In Chilean historiography, the New Homeland is seen to have ended in 1823, with the resignation of O'Higgins in the open town council meeting of January 28. O'Higgins, emotional, said goodbye to the audience with the following words:

I am sorry not to deposit this insignia before the national assembly, from whom I had recently received it; I am sorry to retire without having consolidated the institutions that it had believed were appropriate for the country and that I had sworn to defend; But I have at least the consolation of leaving Chile independent of all foreign domination, respected abroad, covered with glory for its feats of arms.
I thank Divine Providence that has chosen me as an instrument of such goodness, and that has granted me the strength of mind necessary to resist the immense weight that the hazardous circumstances in which I have exercised command have made weigh upon me.

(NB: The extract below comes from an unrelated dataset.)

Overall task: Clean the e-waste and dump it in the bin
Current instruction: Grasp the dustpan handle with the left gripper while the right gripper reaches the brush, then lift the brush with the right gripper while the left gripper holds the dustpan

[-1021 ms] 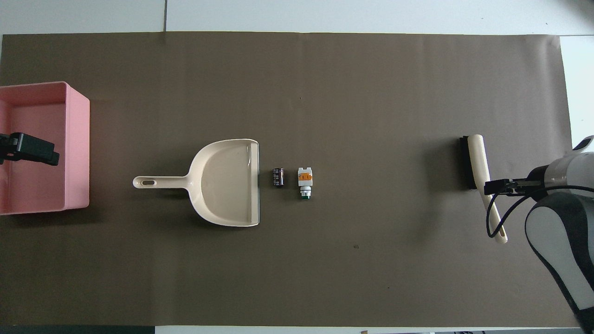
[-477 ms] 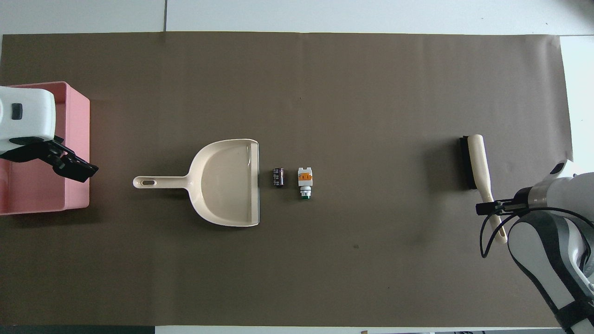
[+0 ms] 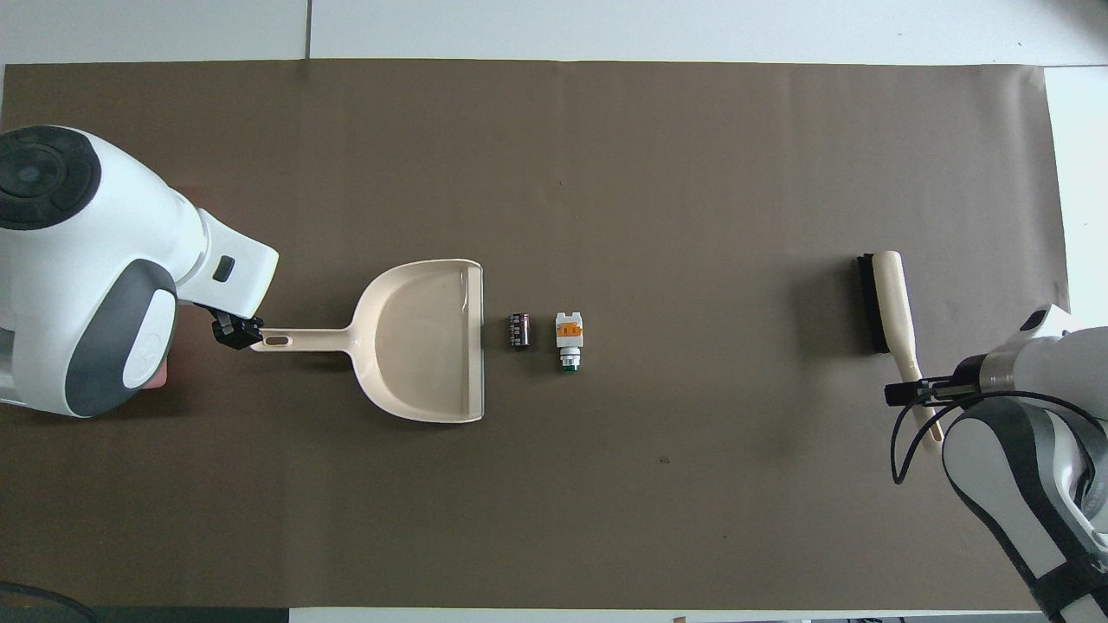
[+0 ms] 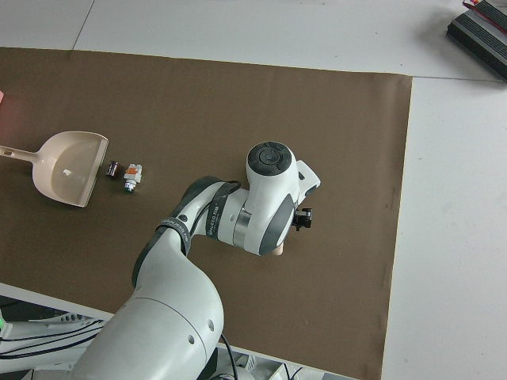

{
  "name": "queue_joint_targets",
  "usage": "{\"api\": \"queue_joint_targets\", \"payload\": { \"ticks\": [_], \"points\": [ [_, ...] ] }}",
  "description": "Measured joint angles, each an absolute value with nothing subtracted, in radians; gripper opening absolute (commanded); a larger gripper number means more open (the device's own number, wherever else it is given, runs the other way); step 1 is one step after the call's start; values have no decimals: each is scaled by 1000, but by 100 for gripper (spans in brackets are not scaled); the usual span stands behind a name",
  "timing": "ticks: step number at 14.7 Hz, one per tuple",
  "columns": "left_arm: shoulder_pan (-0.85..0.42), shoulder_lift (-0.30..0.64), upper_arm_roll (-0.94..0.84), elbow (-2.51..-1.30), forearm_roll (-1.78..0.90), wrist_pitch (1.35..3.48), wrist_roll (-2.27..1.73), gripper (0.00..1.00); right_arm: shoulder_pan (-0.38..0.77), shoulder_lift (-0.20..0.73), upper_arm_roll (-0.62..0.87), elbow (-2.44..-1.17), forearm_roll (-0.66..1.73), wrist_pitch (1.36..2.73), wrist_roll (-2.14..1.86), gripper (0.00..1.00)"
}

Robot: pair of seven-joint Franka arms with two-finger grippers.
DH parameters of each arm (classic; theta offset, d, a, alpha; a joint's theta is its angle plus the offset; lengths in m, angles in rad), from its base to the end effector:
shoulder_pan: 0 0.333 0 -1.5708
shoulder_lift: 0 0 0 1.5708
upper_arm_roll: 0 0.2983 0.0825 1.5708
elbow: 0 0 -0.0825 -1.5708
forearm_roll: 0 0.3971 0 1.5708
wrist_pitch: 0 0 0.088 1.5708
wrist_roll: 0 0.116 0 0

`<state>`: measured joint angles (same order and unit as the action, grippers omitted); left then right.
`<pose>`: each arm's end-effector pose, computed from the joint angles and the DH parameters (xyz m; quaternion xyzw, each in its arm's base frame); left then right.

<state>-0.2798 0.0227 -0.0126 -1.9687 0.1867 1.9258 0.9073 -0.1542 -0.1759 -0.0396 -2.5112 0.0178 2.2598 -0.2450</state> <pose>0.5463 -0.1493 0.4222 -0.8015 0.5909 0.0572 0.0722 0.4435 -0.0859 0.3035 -0.9990 -0.0201 0.0347 0.0181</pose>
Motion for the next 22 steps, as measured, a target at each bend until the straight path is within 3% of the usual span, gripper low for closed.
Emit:
{"api": "queue_joint_targets", "payload": {
  "ticks": [3,4,6,7,13,16,20,22],
  "points": [
    [-331,30,-13,-2049,238,1963,915,92,-154,-176,-40,-2512,18,2260,-245,67],
    [-352,33,-14,-2069,274,1971,913,92,-154,-176,-40,-2512,18,2260,-245,59],
    [-375,39,-14,-2096,313,1974,911,92,-154,-176,-40,-2512,18,2260,-245,15],
    [-378,41,-14,-2108,330,1975,911,92,-154,-176,-40,-2512,18,2260,-245,0],
    [-433,90,-14,-2155,420,2010,862,88,-126,-176,-36,-2511,21,2250,-194,0],
    [-468,126,-14,-2155,436,2015,811,82,-116,-183,-30,-2457,21,2154,-165,0],
    [-469,127,-14,-2153,439,2015,790,62,-3,-207,-22,-2327,22,1994,-6,0],
    [-470,124,-14,-2151,439,2015,785,36,84,-220,-12,-2300,22,1949,107,0]
  ]
}}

Now I am a simple citizen. While I have been invested with the first dignity of the republic, respect, if not for my person, at least for that high position, should have imposed silence on your complaints. Now you can speak without convenience. Let my accusers present themselves! I want to know the evils I have caused, the tears I have shed! Accuse me! If the misfortunes you throw in my face have been, not the precise effect of the time in which it was my lot to exercise the sum of power, but the relief of my evil passions, those misfortunes cannot be purged except with my blood. Take from me the vengeance you want, and I will not resist you! Here is my chest!
— Bernardo O'Higgins

However, the last Spanish territory in Chile, the island of Chiloé, would be conquered and annexed to the new Republic of Chile, only in January 1826, when the Treaty of Tantauco was signed, during the government of Ramón Freire, successor of O'Higgins.